Work instructions:
Repeat only the lines from the one holding "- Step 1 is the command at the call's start" down to the last line of the listing below, including both of those lines.

Provided records:
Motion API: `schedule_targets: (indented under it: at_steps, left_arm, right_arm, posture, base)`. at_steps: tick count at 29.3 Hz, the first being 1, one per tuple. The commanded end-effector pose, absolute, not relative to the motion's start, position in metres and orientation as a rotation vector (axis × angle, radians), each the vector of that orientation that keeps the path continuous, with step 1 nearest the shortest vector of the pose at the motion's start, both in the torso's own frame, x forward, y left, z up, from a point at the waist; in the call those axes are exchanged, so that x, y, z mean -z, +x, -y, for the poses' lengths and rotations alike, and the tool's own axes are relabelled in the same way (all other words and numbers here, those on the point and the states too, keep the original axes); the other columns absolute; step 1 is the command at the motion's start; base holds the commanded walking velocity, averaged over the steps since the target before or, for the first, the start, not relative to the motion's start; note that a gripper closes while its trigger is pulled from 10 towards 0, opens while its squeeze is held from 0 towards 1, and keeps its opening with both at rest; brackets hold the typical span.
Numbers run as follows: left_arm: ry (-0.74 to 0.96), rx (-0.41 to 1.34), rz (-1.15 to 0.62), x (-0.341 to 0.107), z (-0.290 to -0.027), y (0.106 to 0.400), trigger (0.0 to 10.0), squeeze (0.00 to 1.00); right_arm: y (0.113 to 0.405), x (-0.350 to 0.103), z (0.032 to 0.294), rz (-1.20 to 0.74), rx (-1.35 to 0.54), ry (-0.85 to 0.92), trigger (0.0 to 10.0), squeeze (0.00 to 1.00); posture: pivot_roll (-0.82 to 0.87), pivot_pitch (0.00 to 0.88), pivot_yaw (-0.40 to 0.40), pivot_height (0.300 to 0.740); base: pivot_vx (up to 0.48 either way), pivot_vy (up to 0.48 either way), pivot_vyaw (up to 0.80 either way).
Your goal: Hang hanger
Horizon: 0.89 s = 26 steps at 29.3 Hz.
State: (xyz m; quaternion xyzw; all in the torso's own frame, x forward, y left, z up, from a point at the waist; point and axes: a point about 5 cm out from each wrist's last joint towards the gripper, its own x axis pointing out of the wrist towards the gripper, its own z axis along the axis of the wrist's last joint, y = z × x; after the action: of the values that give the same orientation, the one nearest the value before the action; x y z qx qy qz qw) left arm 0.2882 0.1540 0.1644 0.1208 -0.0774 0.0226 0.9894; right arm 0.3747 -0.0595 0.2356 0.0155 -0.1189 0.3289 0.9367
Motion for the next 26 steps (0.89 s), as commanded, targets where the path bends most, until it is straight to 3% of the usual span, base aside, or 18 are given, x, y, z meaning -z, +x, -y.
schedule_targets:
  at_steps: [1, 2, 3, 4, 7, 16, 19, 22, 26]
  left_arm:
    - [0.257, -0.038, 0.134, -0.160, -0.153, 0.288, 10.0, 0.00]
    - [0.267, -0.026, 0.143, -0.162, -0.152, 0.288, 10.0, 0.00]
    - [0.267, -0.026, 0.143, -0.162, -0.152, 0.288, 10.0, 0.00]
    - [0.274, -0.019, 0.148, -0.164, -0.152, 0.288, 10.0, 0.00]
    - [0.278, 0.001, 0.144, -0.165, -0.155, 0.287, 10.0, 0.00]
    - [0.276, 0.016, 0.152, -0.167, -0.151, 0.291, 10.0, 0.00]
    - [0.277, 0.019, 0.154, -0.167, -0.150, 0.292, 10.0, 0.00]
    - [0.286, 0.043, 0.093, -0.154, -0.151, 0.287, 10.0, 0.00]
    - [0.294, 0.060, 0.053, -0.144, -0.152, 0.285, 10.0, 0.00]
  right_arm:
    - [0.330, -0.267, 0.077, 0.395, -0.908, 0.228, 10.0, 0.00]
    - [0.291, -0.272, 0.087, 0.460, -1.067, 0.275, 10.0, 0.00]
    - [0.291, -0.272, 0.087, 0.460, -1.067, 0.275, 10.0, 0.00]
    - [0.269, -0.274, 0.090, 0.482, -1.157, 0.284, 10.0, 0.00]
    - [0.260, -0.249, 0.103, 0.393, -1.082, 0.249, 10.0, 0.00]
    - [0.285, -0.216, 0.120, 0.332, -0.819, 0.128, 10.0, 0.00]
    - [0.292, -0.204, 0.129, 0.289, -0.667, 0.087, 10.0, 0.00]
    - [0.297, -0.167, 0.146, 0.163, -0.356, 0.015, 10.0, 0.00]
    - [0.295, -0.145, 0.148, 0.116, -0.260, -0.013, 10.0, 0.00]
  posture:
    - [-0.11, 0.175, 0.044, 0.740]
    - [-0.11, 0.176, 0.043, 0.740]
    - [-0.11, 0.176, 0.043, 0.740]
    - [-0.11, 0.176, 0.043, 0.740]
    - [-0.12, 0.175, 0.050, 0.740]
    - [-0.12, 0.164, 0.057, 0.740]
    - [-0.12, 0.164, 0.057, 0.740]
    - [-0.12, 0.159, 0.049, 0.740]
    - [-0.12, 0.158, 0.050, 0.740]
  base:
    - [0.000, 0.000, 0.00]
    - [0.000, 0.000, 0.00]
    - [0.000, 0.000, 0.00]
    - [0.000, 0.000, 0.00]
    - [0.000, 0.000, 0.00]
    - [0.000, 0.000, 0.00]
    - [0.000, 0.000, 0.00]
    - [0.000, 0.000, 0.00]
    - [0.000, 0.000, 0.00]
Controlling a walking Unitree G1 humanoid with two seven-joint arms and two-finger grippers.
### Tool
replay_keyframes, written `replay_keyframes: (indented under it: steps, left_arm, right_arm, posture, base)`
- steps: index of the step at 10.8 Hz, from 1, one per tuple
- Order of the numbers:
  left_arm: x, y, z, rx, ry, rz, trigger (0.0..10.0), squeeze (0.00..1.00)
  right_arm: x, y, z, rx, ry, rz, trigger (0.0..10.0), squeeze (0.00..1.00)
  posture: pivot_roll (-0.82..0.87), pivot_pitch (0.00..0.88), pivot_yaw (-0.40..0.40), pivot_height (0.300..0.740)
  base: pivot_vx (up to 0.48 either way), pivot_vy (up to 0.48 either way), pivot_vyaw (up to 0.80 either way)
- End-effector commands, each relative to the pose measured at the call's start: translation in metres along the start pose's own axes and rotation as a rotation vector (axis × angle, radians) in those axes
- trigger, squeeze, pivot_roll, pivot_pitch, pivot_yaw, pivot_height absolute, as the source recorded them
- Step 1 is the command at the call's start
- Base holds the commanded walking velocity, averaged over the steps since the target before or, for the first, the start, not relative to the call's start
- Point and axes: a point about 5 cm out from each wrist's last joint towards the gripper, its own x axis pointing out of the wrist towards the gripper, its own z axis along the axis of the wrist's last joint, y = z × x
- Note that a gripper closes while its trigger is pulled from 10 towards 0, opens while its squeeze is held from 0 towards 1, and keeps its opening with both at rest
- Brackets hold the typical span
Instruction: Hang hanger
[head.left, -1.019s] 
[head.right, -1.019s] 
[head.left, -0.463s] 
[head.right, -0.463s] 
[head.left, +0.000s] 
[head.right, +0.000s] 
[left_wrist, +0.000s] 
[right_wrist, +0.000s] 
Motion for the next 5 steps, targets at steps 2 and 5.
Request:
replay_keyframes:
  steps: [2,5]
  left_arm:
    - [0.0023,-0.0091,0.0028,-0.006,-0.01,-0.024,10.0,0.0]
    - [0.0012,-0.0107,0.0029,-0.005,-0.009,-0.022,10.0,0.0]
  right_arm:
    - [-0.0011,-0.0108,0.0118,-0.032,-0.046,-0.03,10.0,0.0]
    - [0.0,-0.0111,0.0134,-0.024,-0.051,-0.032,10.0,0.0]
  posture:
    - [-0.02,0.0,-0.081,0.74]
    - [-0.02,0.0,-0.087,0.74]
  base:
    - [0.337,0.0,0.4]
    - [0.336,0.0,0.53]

Task result:
- Step 1 is the command at the call's start
- Base holds the commanded walking velocity, averaged over the steps since the target before or, for the first, the start, not relative to the call's start
- Point and axes: a point about 5 cm out from each wrist's last joint towards the gripper, its own x axis pointing out of the wrist towards the gripper, its own z axis along the axis of the wrist's last joint, y = z × x
- Note that a gripper closes while its trigger is pulled from 10 towards 0, opens while its squeeze is held from 0 towards 1, and keeps its opening with both at rest
- Brackets hold the typical span
Instruction: Hang hanger
[head.left, -1.019s] 
[head.right, -1.019s] 
[head.left, -0.463s] 
[head.right, -0.463s] 
[head.left, +0.000s] 
[head.right, +0.000s] 
[left_wrist, +0.000s] 
[right_wrist, +0.000s] 
Motion for the next 5 steps, targets at steps 2 and 5.
Request:
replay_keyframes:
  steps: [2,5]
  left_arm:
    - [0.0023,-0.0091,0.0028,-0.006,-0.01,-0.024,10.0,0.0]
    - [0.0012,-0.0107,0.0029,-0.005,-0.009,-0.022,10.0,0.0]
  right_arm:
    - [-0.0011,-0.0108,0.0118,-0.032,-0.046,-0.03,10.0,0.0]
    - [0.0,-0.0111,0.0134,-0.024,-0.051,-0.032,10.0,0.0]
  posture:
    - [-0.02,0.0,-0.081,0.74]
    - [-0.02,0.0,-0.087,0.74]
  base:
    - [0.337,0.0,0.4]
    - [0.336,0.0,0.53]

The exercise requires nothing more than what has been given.